Famously, the two celebrities did not get along on set or off. Whether true or rumor, the performances suggest a deep, authentic and frightening hatred borne of envy that fuels the escalating tension.

Davis is at her unhinged best in a performance that earned her an Oscar nomination. Crawford pales by comparison (as the part requires), but between the hateful chemistry and the story’s sometimes surprising turns, this is a movie that ages well, even if its characters did not.

1. A Tale of Two Sisters (2003)

A lurid Korean fairy tale of sorts – replete with dreamy cottage and evil stepmother – Jee-woon Kim’s Tale of Two Sisters is saturated with bold colors and family troubles.

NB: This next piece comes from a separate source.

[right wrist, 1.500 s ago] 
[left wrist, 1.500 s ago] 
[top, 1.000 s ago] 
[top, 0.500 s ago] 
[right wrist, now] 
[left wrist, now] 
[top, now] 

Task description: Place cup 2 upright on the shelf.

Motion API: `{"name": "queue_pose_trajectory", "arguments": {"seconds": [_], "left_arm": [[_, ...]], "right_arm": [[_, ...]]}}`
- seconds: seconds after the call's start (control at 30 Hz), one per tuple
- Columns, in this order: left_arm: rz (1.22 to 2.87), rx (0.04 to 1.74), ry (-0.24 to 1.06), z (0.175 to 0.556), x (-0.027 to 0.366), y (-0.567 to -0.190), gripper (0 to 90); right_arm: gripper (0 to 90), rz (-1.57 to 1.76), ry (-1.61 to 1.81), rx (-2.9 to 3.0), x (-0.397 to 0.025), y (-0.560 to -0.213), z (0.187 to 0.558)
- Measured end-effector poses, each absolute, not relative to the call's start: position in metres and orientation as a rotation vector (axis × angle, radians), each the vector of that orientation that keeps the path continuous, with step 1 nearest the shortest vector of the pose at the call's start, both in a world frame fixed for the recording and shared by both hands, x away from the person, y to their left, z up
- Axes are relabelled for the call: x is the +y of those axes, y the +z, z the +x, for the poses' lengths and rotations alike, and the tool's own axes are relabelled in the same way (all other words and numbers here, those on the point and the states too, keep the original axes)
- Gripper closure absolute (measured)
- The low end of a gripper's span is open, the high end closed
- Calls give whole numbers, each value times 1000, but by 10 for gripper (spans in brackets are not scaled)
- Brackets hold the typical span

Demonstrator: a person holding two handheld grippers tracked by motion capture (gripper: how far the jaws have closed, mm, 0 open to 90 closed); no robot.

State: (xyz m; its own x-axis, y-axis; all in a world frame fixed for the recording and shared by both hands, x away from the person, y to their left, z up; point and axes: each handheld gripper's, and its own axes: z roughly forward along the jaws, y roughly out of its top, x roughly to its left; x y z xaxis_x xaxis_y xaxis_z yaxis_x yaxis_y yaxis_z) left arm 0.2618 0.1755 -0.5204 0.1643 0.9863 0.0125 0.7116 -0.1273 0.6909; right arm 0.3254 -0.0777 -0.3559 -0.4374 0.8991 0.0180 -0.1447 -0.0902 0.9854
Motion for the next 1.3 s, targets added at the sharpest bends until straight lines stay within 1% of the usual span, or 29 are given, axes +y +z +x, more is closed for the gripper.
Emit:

A tight-lipped father returns home with his daughter after her prolonged hospital stay. Her sister has missed her; her stepmother has not. Or so it all would seem, although jealousy, dream sequences, ghosts, a nonlinear time frame, and confused identity keep you from ever fully articulating what is going on. The film takes on an unreliable point of view, subverting expectations and keeping the audience off balance. But that’s just one of the reasons it works.

The director’s use of space, the composition of his frame, the set decoration, and the disturbing and constant anxiety he creates about what’s just beyond the edge of the frame wrings tensions and heightens chills. The composite effect disturbs more then it horrifies, but it stays with you either way.

Tale masters the slow reveal, and the dinner party scene is a pivotal one for that reason. One of the great things about this picture is not the surprise about to be revealed – one you may have guessed by this point, but is nonetheless handled beautifully – but the fact that Tale has something else up its sleeve. And under its table.